### Given information

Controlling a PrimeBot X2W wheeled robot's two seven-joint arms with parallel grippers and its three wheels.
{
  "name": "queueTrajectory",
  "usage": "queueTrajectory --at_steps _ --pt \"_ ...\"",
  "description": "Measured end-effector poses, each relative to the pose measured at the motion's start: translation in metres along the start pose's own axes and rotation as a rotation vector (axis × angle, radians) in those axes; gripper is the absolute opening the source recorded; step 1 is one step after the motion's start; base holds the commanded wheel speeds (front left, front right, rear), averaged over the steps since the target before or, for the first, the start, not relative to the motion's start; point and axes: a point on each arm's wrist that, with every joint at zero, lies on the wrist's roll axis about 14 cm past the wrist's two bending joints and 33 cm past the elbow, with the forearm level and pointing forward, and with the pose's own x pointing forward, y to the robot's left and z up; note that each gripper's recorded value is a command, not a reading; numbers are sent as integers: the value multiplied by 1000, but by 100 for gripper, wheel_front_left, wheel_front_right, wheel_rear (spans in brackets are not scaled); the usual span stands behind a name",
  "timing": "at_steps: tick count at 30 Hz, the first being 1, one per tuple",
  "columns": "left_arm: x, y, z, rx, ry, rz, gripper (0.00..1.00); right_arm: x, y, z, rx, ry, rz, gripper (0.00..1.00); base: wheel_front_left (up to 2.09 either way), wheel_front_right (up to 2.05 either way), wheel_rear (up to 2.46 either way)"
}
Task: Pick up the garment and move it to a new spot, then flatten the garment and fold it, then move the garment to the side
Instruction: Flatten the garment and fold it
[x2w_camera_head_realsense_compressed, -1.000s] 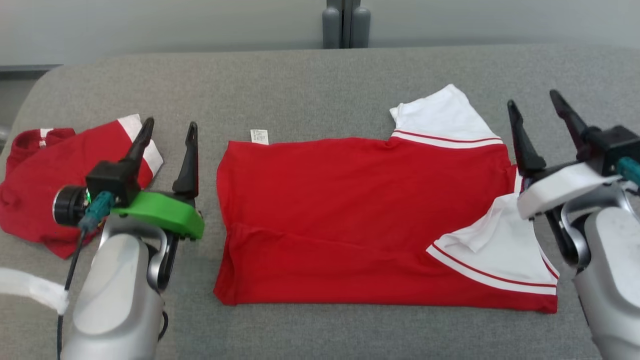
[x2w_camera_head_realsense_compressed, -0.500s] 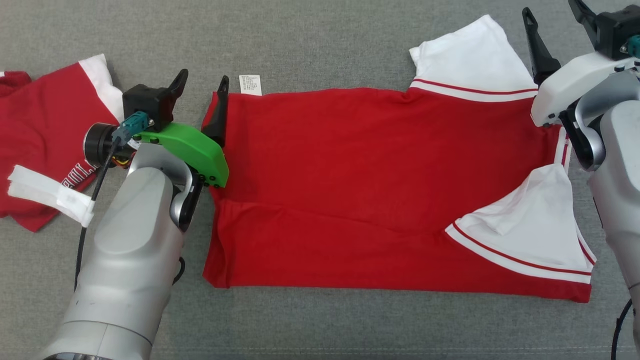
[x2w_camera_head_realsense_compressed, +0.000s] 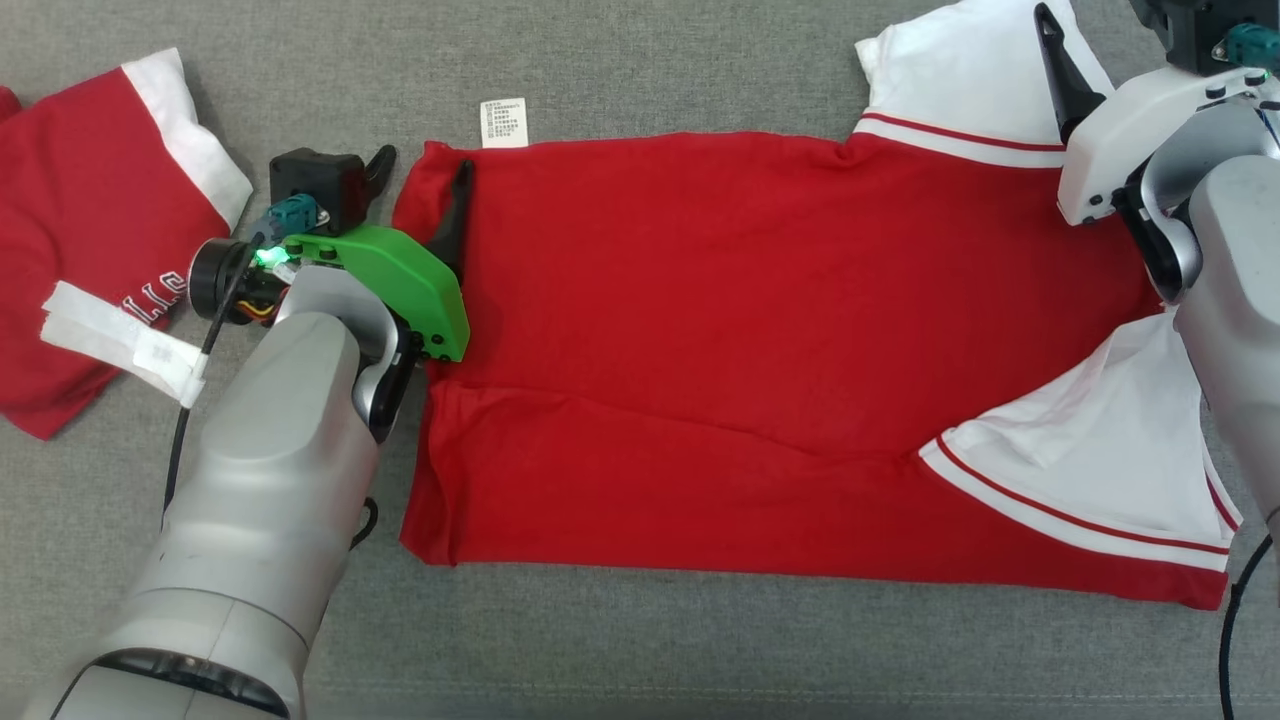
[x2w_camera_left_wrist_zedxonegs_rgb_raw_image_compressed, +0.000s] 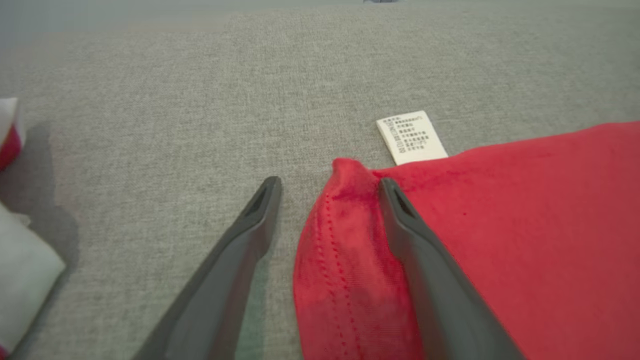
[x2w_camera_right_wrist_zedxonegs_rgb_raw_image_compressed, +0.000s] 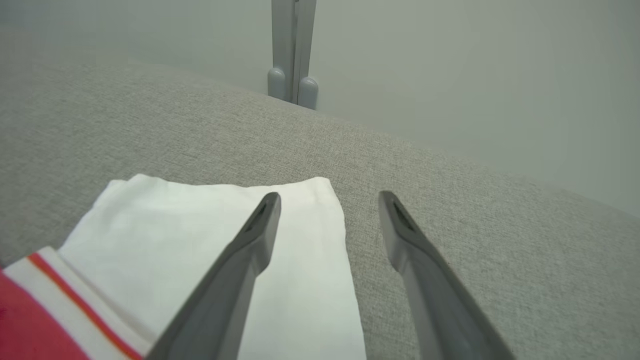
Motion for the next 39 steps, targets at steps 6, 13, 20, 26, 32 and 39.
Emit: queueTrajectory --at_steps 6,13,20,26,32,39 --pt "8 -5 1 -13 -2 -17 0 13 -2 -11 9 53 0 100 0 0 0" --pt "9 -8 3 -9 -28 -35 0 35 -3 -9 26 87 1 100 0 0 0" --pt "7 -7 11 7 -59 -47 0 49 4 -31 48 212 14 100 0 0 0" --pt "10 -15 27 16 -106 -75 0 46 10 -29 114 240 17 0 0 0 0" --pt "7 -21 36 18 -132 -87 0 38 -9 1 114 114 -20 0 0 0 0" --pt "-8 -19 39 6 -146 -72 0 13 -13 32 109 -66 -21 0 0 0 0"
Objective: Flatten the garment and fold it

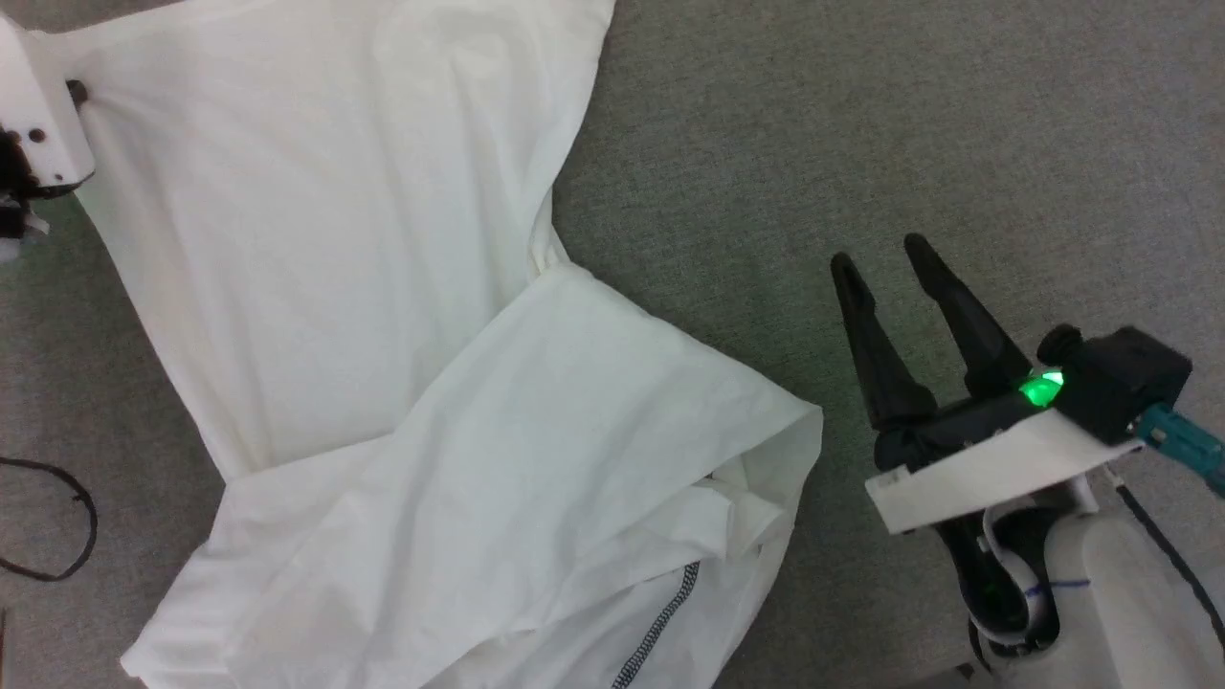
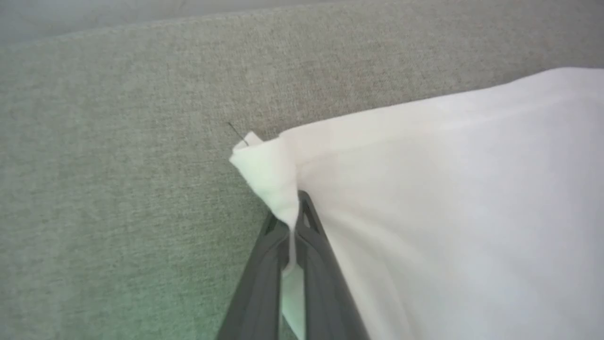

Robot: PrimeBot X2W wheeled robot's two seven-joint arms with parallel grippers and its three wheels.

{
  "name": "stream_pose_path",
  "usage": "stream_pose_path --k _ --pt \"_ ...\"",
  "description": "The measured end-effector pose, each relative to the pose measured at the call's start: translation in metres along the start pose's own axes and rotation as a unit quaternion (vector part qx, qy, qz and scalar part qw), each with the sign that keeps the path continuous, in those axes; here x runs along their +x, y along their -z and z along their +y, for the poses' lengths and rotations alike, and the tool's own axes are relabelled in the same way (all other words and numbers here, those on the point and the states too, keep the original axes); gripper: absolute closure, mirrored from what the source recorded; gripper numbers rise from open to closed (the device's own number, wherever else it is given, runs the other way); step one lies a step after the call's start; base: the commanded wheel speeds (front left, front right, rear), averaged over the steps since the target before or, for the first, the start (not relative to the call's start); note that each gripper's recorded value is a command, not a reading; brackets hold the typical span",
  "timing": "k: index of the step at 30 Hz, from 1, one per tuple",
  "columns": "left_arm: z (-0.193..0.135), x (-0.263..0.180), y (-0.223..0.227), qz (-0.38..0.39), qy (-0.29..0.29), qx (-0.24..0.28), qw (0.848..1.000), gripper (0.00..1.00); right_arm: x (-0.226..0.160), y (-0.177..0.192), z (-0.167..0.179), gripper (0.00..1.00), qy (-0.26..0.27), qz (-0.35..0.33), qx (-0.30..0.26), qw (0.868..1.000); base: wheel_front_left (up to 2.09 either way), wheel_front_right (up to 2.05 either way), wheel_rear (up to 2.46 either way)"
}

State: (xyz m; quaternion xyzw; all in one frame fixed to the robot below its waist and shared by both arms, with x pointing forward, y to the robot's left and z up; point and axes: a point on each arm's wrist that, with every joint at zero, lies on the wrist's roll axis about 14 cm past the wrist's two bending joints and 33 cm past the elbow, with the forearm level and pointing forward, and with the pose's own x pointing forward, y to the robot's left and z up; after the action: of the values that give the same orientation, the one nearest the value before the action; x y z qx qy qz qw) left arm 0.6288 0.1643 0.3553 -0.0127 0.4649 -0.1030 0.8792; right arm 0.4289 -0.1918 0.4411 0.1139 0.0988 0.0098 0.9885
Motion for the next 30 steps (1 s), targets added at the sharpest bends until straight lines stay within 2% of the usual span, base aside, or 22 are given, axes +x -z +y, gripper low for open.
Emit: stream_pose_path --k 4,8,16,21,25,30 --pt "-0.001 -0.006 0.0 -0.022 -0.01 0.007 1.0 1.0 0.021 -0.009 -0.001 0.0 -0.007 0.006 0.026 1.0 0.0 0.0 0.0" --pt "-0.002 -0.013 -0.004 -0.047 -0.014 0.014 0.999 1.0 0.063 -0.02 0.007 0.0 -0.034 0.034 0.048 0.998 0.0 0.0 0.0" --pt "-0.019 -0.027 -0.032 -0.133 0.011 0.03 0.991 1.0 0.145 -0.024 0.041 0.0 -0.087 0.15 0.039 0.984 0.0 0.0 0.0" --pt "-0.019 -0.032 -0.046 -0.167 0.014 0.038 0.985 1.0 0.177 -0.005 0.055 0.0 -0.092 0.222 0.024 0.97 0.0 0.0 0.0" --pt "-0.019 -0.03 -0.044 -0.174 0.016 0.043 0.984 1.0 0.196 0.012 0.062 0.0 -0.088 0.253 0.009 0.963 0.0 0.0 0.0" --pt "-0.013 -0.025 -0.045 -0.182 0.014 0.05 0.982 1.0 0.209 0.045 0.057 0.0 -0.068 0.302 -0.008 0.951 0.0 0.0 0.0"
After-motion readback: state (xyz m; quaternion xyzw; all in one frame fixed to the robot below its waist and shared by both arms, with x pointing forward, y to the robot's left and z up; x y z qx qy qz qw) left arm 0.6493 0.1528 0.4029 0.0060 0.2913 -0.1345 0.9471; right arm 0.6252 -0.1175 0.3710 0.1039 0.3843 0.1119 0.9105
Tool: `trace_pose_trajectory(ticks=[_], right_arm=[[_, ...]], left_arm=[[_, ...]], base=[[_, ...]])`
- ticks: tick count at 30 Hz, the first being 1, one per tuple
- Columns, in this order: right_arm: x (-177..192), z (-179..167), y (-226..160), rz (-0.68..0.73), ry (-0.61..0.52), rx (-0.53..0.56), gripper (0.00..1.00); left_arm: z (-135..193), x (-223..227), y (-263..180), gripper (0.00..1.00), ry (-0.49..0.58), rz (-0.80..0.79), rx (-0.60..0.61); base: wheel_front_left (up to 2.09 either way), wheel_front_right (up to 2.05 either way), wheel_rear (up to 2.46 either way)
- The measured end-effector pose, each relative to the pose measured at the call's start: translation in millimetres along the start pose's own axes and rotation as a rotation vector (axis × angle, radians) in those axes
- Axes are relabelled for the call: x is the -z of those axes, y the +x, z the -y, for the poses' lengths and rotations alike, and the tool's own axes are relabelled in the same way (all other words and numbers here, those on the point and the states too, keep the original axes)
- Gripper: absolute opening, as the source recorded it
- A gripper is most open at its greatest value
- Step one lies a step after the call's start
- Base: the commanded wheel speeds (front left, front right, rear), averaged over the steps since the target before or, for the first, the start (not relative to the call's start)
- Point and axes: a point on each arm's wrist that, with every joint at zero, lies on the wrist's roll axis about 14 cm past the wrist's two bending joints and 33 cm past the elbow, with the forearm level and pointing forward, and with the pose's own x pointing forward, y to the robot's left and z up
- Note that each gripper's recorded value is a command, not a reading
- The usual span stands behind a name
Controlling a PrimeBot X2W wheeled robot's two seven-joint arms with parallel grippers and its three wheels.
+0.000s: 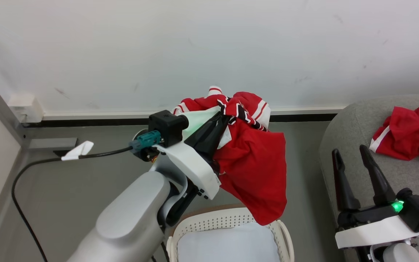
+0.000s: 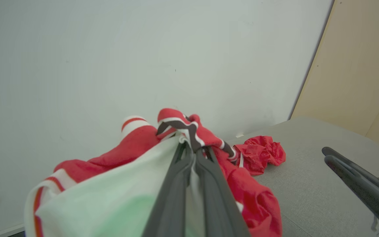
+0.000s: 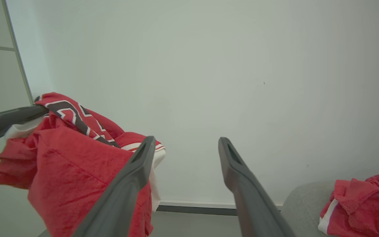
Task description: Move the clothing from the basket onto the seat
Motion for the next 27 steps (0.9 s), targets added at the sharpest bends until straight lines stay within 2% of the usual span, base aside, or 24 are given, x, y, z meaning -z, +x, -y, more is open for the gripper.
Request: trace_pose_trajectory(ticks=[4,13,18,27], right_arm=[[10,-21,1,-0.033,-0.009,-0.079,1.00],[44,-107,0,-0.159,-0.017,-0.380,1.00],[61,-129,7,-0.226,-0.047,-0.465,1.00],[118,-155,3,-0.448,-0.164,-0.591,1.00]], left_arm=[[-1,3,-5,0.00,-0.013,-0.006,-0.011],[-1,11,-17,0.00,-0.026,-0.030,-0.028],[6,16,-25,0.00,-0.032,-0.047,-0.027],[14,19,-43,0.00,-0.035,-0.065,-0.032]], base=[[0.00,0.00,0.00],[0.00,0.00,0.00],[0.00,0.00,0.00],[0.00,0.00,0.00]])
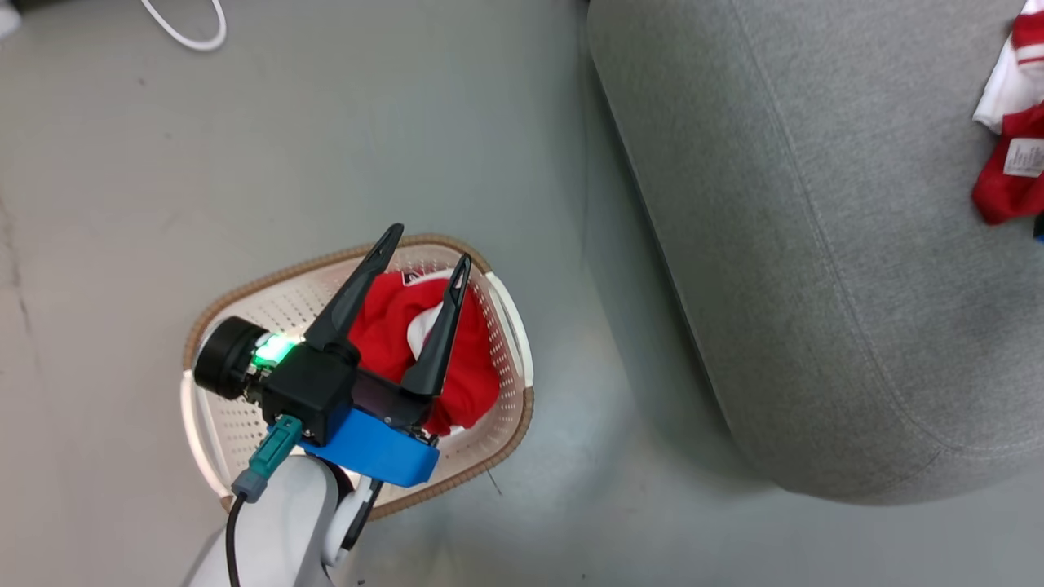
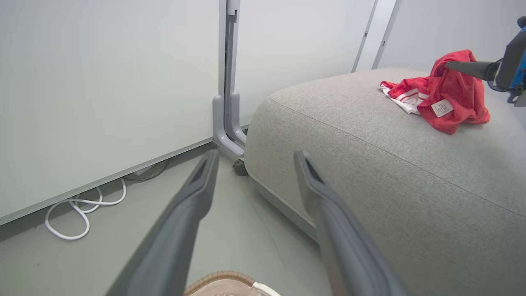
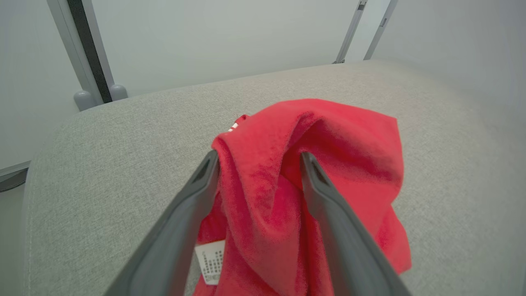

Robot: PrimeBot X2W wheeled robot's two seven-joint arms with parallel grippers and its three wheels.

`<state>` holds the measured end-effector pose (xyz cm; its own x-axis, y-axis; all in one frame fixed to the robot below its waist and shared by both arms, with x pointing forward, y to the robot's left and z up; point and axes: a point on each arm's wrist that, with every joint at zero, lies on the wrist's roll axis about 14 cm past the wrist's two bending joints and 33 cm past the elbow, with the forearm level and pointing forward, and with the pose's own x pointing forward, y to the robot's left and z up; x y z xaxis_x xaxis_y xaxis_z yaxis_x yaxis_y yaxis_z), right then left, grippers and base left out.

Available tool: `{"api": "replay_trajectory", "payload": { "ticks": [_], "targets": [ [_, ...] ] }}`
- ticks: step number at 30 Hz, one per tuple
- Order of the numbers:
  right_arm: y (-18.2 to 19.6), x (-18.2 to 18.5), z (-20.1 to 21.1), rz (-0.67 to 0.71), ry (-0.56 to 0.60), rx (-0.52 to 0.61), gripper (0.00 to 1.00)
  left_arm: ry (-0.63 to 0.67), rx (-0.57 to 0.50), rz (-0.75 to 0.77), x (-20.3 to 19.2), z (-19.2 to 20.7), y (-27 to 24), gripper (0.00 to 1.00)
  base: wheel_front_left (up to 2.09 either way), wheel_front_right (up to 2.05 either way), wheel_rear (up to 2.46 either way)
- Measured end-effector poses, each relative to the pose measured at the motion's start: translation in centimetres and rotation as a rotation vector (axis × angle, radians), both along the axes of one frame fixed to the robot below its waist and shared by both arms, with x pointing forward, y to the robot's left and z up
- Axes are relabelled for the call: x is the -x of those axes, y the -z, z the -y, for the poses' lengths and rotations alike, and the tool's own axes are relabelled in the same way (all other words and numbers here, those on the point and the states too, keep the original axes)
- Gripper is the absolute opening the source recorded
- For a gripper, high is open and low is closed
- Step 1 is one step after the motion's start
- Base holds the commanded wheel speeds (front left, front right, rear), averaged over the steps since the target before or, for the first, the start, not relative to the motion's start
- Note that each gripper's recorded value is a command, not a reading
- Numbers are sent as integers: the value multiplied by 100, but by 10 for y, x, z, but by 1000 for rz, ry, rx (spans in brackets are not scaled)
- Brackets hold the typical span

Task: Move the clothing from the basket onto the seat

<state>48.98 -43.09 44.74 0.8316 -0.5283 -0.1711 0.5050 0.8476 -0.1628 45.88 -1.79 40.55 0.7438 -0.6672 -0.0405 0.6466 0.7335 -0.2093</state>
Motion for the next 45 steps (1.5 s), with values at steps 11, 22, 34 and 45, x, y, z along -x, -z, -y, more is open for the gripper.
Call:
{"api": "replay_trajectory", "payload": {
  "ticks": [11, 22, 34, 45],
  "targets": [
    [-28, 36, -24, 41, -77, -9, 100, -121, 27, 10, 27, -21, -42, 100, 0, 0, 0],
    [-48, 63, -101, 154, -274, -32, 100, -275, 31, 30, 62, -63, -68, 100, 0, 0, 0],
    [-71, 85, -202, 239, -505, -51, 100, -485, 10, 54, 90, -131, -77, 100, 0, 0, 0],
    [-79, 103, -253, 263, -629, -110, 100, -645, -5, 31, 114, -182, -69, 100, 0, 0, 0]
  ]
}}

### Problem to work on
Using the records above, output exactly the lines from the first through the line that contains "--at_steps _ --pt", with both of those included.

### Response to this exercise
Controlling a PrimeBot X2W wheeled robot's two seven-joint arms with parallel grippers and its three wheels.
{
  "name": "queueTrajectory",
  "usage": "queueTrajectory --at_steps _ --pt \"_ ...\"",

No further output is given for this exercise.